Work required:
Identify each line below that contains the word "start", and copy it out.

..............................

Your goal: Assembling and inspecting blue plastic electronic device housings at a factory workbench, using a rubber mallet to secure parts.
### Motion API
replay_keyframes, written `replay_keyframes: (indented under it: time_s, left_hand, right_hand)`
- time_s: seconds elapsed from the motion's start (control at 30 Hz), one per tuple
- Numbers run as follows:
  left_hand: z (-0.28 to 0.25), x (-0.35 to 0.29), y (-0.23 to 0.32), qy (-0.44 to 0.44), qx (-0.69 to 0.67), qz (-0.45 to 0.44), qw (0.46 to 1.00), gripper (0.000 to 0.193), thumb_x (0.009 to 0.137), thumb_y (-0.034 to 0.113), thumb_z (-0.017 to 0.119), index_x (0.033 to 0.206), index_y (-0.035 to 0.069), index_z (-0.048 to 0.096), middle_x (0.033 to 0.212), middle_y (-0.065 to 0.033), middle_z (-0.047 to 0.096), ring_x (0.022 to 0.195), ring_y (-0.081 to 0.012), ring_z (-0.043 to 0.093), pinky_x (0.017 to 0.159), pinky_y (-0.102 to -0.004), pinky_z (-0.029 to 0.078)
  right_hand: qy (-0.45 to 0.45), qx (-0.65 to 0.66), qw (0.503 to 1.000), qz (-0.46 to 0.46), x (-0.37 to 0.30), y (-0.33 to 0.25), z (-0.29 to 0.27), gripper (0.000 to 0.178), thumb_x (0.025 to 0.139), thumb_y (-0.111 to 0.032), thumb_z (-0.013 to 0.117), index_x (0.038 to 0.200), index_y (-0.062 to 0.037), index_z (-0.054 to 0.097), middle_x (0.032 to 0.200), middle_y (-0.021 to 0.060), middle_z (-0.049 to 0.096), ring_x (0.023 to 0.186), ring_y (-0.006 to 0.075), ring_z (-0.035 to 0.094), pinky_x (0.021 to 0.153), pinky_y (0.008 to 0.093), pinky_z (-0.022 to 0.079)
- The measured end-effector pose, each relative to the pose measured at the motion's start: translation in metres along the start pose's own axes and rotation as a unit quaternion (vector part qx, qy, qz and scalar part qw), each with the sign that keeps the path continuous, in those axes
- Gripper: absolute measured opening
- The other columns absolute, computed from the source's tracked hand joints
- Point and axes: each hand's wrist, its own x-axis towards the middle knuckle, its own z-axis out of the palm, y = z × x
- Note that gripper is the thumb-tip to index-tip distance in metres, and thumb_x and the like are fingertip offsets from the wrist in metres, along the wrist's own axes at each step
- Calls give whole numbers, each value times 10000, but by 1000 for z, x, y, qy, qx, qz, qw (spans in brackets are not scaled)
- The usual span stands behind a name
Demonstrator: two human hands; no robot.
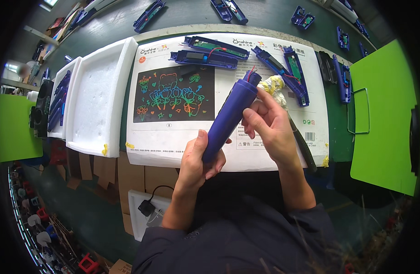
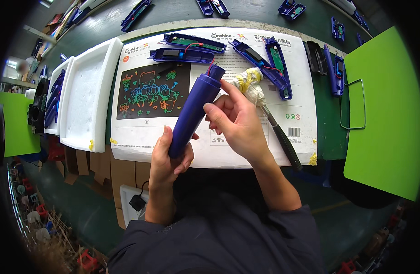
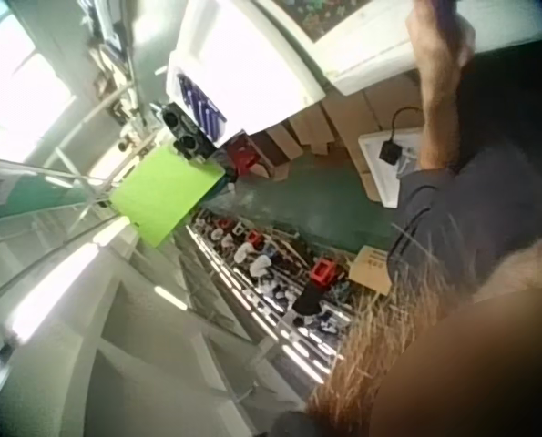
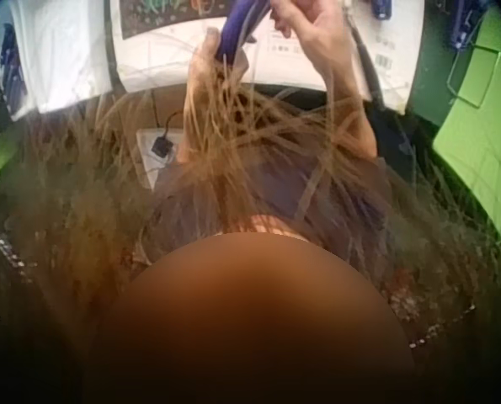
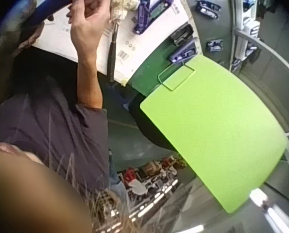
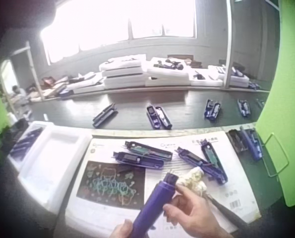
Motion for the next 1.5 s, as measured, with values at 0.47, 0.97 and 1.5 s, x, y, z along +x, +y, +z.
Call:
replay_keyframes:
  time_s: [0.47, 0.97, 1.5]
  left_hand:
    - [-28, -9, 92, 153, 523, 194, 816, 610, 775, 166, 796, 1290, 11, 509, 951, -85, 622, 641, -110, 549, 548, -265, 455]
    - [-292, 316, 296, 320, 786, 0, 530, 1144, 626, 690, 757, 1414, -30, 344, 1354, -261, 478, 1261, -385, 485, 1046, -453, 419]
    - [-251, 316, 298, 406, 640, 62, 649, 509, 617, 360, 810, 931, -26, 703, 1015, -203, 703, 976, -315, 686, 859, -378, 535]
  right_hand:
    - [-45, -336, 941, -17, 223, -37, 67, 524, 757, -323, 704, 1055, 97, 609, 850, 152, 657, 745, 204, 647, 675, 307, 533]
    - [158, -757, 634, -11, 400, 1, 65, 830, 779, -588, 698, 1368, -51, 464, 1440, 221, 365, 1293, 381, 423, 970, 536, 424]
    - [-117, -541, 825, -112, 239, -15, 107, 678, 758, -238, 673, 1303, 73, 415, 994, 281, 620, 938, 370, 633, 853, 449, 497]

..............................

Your response:
- time_s: seconds elapsed from the motion's start (control at 30 Hz), one per tuple
- The measured end-effector pose, each relative to the pose measured at the motion's start: translation in metres along the start pose's own axes and rotation as a unit quaternion (vector part qx, qy, qz and scalar part qw), each with the sign that keeps the path continuous, in those axes

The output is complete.